Provided data »
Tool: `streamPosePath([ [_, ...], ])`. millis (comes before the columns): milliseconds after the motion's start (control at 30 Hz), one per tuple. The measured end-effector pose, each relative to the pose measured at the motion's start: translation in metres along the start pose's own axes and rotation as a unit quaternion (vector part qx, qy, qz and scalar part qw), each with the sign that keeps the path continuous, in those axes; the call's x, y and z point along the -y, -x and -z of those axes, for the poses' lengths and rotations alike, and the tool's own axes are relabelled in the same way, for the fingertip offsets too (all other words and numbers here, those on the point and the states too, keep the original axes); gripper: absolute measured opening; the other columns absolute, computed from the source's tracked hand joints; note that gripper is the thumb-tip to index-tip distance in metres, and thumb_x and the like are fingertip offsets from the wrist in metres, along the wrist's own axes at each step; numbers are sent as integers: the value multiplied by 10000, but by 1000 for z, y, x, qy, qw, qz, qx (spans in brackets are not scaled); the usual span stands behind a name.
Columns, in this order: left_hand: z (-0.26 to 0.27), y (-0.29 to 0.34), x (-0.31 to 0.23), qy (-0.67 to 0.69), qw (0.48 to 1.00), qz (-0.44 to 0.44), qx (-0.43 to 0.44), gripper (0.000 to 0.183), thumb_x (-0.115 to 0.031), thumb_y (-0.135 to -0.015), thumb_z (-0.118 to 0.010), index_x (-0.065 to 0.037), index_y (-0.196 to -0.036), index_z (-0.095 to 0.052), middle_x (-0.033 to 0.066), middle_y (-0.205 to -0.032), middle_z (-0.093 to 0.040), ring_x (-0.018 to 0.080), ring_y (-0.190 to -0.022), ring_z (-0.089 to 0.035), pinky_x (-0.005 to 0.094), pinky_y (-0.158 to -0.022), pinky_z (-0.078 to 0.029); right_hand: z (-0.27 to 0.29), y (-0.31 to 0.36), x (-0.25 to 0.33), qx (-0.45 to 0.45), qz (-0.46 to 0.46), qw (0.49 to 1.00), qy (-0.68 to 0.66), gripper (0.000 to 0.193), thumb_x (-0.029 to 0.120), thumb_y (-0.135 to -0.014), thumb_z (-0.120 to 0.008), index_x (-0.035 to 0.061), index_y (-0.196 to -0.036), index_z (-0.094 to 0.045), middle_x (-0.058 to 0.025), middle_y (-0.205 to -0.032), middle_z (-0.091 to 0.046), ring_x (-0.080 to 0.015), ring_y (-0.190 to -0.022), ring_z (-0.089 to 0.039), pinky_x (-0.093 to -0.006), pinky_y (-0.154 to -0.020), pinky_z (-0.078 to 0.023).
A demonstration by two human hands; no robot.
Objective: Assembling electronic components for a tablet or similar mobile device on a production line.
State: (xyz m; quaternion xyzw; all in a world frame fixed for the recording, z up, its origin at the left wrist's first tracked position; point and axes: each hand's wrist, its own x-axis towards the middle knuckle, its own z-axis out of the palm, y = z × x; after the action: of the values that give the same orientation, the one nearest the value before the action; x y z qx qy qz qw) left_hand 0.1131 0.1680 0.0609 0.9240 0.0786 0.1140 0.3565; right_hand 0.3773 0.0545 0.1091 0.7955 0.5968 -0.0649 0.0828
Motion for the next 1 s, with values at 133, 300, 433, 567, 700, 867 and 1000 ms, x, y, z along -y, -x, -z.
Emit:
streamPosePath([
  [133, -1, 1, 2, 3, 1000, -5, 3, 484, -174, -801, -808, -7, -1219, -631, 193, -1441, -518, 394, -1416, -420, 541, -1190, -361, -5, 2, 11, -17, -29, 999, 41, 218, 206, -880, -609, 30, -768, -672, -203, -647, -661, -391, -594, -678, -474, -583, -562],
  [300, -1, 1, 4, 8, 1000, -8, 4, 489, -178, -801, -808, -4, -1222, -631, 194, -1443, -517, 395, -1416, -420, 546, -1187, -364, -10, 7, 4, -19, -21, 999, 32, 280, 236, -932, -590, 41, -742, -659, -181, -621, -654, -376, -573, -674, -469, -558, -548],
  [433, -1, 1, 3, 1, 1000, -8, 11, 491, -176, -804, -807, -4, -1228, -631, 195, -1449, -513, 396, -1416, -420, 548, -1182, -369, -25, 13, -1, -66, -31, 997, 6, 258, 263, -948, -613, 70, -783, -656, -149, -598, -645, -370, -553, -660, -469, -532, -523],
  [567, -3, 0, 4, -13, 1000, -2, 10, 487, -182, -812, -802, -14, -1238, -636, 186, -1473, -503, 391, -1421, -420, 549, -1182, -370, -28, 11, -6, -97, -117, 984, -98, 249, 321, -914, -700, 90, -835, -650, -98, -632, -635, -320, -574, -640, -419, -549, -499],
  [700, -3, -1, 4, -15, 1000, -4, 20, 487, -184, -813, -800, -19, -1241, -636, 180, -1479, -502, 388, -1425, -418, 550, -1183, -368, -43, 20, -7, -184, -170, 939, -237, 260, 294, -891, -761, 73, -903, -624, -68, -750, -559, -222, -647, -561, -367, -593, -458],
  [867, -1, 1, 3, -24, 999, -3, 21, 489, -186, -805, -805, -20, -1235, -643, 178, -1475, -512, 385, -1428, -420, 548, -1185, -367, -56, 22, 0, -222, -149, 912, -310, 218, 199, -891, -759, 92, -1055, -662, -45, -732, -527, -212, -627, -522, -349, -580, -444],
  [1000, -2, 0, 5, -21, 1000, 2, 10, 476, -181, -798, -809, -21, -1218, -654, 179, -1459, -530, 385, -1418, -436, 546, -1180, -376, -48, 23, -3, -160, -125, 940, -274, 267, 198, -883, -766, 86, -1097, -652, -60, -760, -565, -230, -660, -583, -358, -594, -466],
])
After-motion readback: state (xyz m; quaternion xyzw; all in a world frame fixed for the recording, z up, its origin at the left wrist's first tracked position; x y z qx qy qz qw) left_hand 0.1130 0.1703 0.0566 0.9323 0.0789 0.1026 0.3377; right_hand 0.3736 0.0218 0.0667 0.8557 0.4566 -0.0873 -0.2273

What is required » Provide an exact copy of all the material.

Completed task »
Tool: `streamPosePath([ [_, ...], ])`. millis (comes before the columns): milliseconds after the motion's start (control at 30 Hz), one per tuple. The measured end-effector pose, each relative to the pose measured at the motion's start: translation in metres along the start pose's own axes and rotation as a unit quaternion (vector part qx, qy, qz and scalar part qw), each with the sign that keeps the path continuous, in those axes; the call's x, y and z point along the -y, -x and -z of those axes, for the poses' lengths and rotations alike, and the tool's own axes are relabelled in the same way, for the fingertip offsets too (all other words and numbers here, those on the point and the states too, keep the original axes); gripper: absolute measured opening; the other columns absolute, computed from the source's tracked hand joints; note that gripper is the thumb-tip to index-tip distance in metres, and thumb_x and the like are fingertip offsets from the wrist in metres, along the wrist's own axes at each step; numbers are sent as integers: the value multiplied by 10000, but by 1000 for z, y, x, qy, qw, qz, qx (spans in brackets are not scaled); the usual span stands behind a name.
Columns, in this order: left_hand: z (-0.26 to 0.27), y (-0.29 to 0.34), x (-0.31 to 0.23), qy (-0.67 to 0.69), qw (0.48 to 1.00), qz (-0.44 to 0.44), qx (-0.43 to 0.44), gripper (0.000 to 0.183), thumb_x (-0.115 to 0.031), thumb_y (-0.135 to -0.015), thumb_z (-0.118 to 0.010), index_x (-0.065 to 0.037), index_y (-0.196 to -0.036), index_z (-0.095 to 0.052), middle_x (-0.033 to 0.066), middle_y (-0.205 to -0.032), middle_z (-0.093 to 0.040), ring_x (-0.018 to 0.080), ring_y (-0.190 to -0.022), ring_z (-0.089 to 0.035), pinky_x (-0.005 to 0.094), pinky_y (-0.158 to -0.022), pinky_z (-0.078 to 0.029); right_hand: z (-0.27 to 0.29), y (-0.31 to 0.36), x (-0.25 to 0.33), qx (-0.45 to 0.45), qz (-0.46 to 0.46), qw (0.49 to 1.00), qy (-0.68 to 0.66), gripper (0.000 to 0.193), thumb_x (-0.029 to 0.120), thumb_y (-0.135 to -0.014), thumb_z (-0.120 to 0.008), index_x (-0.035 to 0.061), index_y (-0.196 to -0.036), index_z (-0.094 to 0.045), middle_x (-0.058 to 0.025), middle_y (-0.205 to -0.032), middle_z (-0.091 to 0.046), ring_x (-0.080 to 0.015), ring_y (-0.190 to -0.022), ring_z (-0.089 to 0.039), pinky_x (-0.093 to -0.006), pinky_y (-0.154 to -0.020), pinky_z (-0.078 to 0.023).
A demonstration by two human hands; no robot.
Objective: Assembling electronic components for a tablet or similar mobile device on a production line.
State: (xyz m; quaternion xyzw; all in a world frame fixed for the recording, z up, its origin at the left wrist's first tracked position; point and axes: each hand's wrist, its own x-axis towards the middle knuckle, its own z-axis out of the palm, y = z × x; after the action: of the values that give the same orientation, the one nearest the value before the action; x y z qx qy qz qw) left_hand 0.1131 0.1680 0.0609 0.9240 0.0786 0.1140 0.3565; right_hand 0.3773 0.0545 0.1091 0.7955 0.5968 -0.0649 0.0828
Motion for the next 1 s, with values at 133, 300, 433, 567, 700, 867 and 1000 ms, x, y, z along -y, -x, -z.
Emit:
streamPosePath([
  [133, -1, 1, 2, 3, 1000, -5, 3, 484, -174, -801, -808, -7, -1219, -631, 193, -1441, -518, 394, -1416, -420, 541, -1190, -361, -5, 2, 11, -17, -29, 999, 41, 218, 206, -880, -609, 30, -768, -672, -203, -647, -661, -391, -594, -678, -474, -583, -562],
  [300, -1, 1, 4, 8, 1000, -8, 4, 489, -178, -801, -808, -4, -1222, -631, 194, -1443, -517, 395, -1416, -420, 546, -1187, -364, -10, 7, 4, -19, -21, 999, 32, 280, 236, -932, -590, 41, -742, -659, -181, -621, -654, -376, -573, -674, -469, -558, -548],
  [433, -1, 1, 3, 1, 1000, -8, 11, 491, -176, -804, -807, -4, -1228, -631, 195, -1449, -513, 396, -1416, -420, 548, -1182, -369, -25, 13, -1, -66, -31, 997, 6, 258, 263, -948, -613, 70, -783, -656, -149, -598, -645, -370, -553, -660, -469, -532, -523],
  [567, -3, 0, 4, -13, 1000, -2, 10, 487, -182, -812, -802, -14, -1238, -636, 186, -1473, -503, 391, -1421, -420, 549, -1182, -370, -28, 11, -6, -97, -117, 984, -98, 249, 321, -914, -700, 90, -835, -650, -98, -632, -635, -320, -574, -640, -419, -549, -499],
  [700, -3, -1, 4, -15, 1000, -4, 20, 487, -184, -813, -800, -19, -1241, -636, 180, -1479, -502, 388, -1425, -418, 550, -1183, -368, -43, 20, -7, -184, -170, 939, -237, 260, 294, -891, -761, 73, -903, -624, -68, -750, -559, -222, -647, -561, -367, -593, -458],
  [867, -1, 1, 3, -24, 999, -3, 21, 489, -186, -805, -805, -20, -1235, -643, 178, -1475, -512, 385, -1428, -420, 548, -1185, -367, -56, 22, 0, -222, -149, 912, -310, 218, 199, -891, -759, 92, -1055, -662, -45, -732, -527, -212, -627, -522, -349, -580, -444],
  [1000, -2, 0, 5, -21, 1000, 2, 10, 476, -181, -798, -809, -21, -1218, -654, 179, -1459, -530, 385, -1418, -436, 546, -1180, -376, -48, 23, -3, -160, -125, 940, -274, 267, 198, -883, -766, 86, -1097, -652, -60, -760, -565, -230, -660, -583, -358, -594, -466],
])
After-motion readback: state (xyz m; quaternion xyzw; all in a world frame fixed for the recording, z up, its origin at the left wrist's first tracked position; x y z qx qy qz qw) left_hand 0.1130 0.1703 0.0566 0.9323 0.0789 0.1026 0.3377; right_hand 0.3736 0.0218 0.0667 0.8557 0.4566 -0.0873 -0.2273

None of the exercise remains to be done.